International recognition…but not for Zhao
In 1975, a year after excavations began, it was decided to open a museum at the site. And while Excavations continued during the following years. Word spread about the size of the discovery.
Foreign leaders and some tourists started visiting the place.
But it took a few years for the site to gain global recognition. It has been announced World Heritage Site by UNESCO in 1987.
Today, the Terracotta Warriors are widely recognized as a national treasure of China. But there is a sense that the personal role Zhao played in the discovery has never been fully acknowledged. It is not known at all in China.
In his place was a peasant. Yang Zhifa, who is said to have discovered the first piece, is introduced to visiting tourists as the person who discovered it To the warriors.
For years, he sat in the Terracotta Museum of Warriors and Horses, signing books silently and without a smile. It was he, not Chow, who traveled abroad to tell his story.
In 1998, when then US President Bill Clinton visited, it was Yang who shook hands.
A few years ago, he admitted that he had not gone to see the Restored Army until 1995, when he was its director The museum gift shop asked him to sign books.
“He told me he would pay me 300 yuan (about 50 US dollars a month). I thought it wasn't bad, so I came,” she told China Daily. Three other peasants later joined him and their salaries tripled. But everyone complained about it They were not rewarded adequately for their discovery, and in fact their lands were confiscated. To create the museum.
Three of the seven members of the original farmer group died in terrible circumstances. One of them hanged himself in 1997, and two others They died over the age of 50, without having the money to pay for medical careaccording to the South China Morning Post.
The local guide, Liu Guiyang, had not heard of Zhao Kangmin, but said that the scammers approached visitors, posing as Yang Ziva or one of the other peasants.
The first to realize the value of discovery
Chow was furious when, in 2004, The four surviving peasants asked to be registered as discoverers Of warriors. They did not receive a response.
“All they want is money,” Zhao told China Daily. “Seeing does not mean discovering.
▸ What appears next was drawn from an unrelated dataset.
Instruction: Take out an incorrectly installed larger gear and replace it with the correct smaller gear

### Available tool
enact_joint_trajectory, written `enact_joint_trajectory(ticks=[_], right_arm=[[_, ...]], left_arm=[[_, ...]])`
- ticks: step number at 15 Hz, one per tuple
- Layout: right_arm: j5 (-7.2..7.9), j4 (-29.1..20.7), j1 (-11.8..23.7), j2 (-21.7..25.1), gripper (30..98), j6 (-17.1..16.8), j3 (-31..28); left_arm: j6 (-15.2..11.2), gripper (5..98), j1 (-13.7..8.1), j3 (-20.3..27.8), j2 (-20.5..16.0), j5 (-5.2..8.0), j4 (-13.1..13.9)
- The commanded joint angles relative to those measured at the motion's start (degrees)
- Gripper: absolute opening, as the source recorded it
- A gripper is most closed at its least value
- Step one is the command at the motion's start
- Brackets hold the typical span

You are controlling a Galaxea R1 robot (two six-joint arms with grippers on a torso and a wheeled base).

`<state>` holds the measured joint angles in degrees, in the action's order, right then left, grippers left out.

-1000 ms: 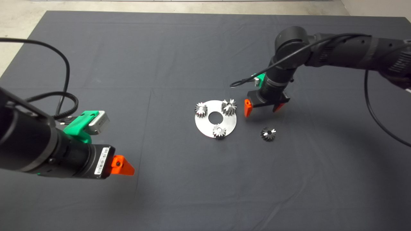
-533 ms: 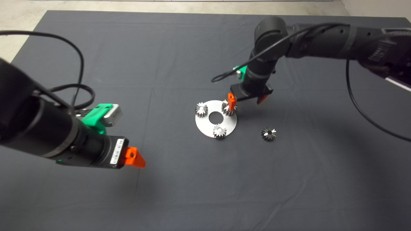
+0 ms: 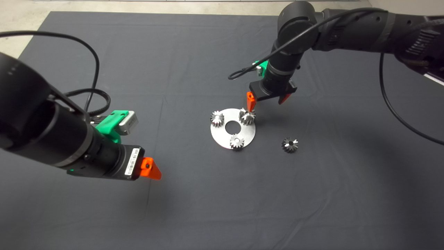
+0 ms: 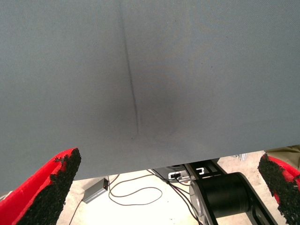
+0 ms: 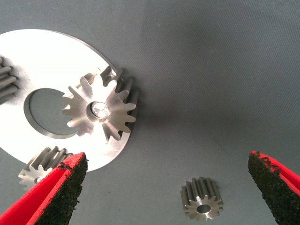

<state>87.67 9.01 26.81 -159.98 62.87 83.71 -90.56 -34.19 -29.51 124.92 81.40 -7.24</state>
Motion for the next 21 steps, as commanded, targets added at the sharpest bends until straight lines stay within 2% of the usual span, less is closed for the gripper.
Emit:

The peasants saw fragments of clay, but they did not know that they were antiquities cultural, and even break it.”
“I was the one who stopped the damage,” The fragments were collected and reconstructed “The first clay warrior.”
He told Hun Man that if he had not shown up, “it would have been a disaster.”
Wu Yongqi, director of the Terracotta Warriors Museum from 1998 to 2007, agrees.
Without them, this extraordinary discovery could have been postponed for years, Wu said.
Unlike the peasants, who signed books for hordes of tourists at the main Terracotta Warriors Museum, Zhao stayed at the much smaller Lintong Museum. until In his later years, he could be found sitting next to some of the warriors he had brought back, conversing with curious visitors.
Although he never achieved fame or fortune, Zhao seemed pleased with the recognition he received, proudly saying that during the initial excavations, an envoy from Beijing told him that He “made a huge contribution to the country.”
In 1990, it was Personally recognized by the State Council He received a special pension. He left behind a wife and two children.
Zhao's vision of his special place in Chinese history is clear, regardless of what others say.
At the Lintong Museum, he signed postcards and tourist books bearing an extravagant description: “Zhao Kangmin, the first discoverer, restorer, and appreciator, Name generator and prospector of terracotta warriors.”